UGM: Waspada Varian MB.1.1 COVID-19 yang Mendominasi Indonesia, Kenali Gejalanya

Gelombang baru COVID-19 melanda beberapa negara di Asia Tenggara, termasuk Thailand, Singapura, Malaysia, dan Hong Kong, memicu kewaspadaan global, termasuk di Indonesia. Kementerian Kesehatan RI mencatat peningkatan kasus COVID-19, dengan tujuh kasus baru dilaporkan antara 25 dan 31 Mei 2025, sehingga total kasus di Indonesia mencapai 72 kasus pada tahun 2025.

Prof.
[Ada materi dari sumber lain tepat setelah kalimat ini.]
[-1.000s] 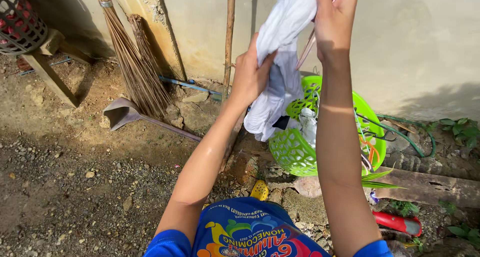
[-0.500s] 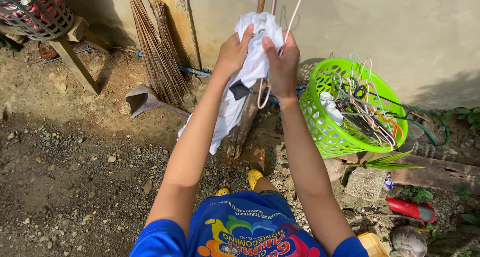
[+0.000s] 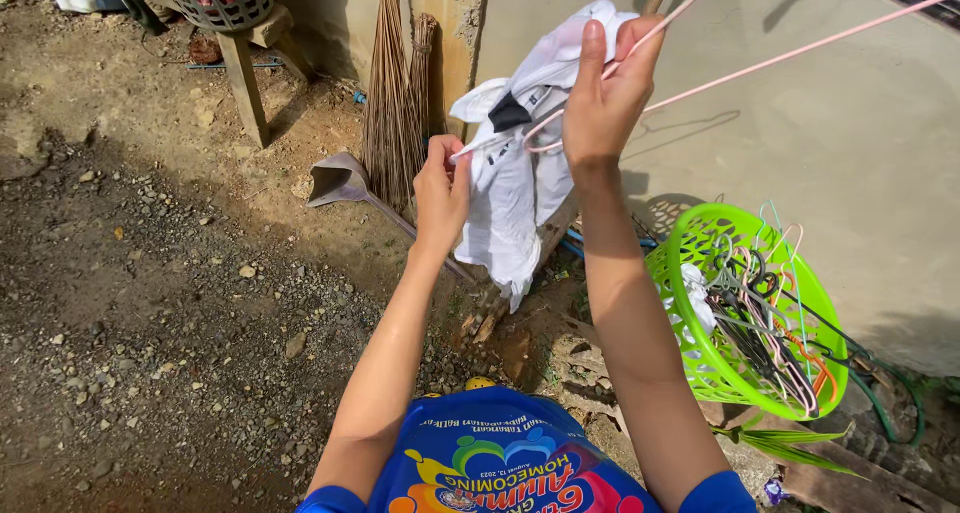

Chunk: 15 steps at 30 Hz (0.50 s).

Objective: The person puts shirts onto hangers and uses a wooden pole to lift the hung garments onto an elevated line.

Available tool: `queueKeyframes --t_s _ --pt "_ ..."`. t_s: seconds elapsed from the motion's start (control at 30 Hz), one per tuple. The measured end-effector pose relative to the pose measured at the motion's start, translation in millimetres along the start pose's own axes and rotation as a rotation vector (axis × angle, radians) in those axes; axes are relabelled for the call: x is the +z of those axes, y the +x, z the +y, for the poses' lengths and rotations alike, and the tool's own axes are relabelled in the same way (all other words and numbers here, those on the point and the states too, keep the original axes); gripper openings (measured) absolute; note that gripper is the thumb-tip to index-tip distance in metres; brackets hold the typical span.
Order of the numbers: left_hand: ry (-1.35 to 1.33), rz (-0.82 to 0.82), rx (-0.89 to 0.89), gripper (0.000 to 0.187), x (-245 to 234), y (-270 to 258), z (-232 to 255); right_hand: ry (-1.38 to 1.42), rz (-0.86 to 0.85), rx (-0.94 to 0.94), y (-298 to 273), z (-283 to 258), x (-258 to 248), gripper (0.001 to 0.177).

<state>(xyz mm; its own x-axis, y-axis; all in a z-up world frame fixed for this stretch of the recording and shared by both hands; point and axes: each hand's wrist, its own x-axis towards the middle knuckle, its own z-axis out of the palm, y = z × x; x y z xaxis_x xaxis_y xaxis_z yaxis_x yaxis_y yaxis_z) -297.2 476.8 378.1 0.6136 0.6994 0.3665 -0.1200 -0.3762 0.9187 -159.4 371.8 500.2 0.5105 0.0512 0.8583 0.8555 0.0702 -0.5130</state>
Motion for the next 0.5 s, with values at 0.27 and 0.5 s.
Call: queueKeyframes --t_s 0.27,0.5 --pt "-0.622 -0.386 0.081 0.006 -16.7 93.0 37.4 -0.106 0.061 0.062 -1.1 48.3 -53.3 0.016" --pt "0.468 -0.175 0.596 0.021 -8.4 118.7 75.4 -0.237 0.122 0.159 -22.0 59.3 -80.3 0.017"
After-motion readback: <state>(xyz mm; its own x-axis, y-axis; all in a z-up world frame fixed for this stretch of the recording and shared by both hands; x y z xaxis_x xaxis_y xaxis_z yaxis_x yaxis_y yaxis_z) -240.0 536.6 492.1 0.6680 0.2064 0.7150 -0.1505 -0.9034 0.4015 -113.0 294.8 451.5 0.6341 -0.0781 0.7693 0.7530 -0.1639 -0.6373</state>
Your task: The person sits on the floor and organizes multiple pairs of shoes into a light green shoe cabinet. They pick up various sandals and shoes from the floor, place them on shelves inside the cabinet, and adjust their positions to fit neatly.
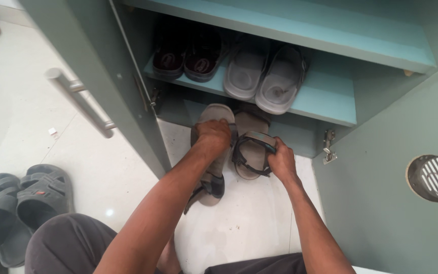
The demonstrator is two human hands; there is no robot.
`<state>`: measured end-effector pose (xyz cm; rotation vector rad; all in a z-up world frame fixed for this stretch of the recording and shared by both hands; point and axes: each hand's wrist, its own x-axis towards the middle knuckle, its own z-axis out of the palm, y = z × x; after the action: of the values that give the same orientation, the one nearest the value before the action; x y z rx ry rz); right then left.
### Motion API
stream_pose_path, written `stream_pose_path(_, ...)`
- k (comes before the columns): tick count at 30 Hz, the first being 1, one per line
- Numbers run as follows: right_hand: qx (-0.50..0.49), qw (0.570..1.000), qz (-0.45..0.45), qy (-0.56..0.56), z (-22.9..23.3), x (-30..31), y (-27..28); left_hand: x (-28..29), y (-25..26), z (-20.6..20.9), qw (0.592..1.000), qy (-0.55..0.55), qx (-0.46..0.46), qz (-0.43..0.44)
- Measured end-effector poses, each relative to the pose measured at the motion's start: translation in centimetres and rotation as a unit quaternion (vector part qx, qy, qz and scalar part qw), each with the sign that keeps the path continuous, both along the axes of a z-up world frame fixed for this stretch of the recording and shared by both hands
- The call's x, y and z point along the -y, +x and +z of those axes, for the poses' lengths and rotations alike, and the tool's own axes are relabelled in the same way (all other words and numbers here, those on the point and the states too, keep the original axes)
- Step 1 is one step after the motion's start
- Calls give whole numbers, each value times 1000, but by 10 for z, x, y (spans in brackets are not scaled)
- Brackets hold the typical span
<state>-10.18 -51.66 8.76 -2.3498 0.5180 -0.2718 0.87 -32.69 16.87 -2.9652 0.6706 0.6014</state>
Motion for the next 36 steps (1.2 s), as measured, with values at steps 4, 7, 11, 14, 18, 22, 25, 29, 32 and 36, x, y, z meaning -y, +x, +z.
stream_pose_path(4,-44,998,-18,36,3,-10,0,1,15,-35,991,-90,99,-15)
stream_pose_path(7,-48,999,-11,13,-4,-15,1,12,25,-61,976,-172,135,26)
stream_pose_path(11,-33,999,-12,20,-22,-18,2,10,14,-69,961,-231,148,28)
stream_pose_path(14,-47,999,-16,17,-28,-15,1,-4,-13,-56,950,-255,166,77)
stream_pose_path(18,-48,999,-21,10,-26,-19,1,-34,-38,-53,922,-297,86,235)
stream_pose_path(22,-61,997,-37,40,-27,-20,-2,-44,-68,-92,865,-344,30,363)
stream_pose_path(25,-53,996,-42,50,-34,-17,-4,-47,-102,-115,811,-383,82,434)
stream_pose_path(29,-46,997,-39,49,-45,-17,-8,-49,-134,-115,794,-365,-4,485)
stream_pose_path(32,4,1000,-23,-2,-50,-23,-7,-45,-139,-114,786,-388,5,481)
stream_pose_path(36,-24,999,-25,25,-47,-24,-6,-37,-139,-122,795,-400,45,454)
Tri Wibawa, seorang ahli mikrobiologi klinis dari Fakultas Kedokteran, Kesehatan Masyarakat dan Keperawatan (FK-KMK) Universitas Gadjah Mada, menyoroti pentingnya kewaspadaan, tetapi menekankan bahwa peningkatan kasus di negara tetangga tidak serta merta berarti lonjakan serupa akan terjadi di Indonesia.

"Belajar dari penyebaran cepat dan luas selama pandemi, persiapan adalah kunci," kata Prof. Wibawa.

Prof. Wibawa menjelaskan bahwa tingkat penularan di Indonesia saat ini relatif rendah karena varian yang dominan berbeda dengan yang beredar di negara-negara tetangga. Thailand didominasi oleh varian XEC dan JN.1. Singapura menghadapi varian LF.7 dan NB.1.8, turunan dari JN.1, sedangkan Malaysia juga mengalami dominasi varian XEC.

Namun, Indonesia kini didominasi oleh varian MB.1.1, yang belum ditetapkan sebagai Variant of Interest (VOI) atau Variant Under Monitoring (VUM) oleh Organisasi Kesehatan Dunia (WHO). Informasi tentang MB.1.1 masih terbatas, tetapi gejala yang diamati sejauh ini mirip dengan varian Omicron lainnya.

Gejala umum meliputi:

  • Demam
  • Pusing
  • Batuk
  • Sakit tenggorokan
  • Mual dan muntah
  • Nyeri sendi

Meskipun jumlah kasus masih rendah dan gejala umumnya ringan, Prof. Wibawa menekankan pentingnya untuk tidak lengah. Ia menyarankan langkah-langkah pencegahan seperti:

  • Menjaga kebersihan diri
  • Menerapkan pola hidup sehat
  • Mengkonsumsi makanan bergizi
  • Cukup istirahat

Prof. Wibawa juga menyarankan penggunaan masker saat mengalami gejala flu dan menghindari keramaian saat kondisi tubuh tidak prima. Ia juga mengingatkan masyarakat untuk mendapatkan informasi hanya dari sumber yang terpercaya, termasuk pemerintah dan lembaga kesehatan yang kredibel.

"Pengalaman dan pengetahuan yang kita peroleh selama pandemi akan membantu kita bertahan," pungkasnya.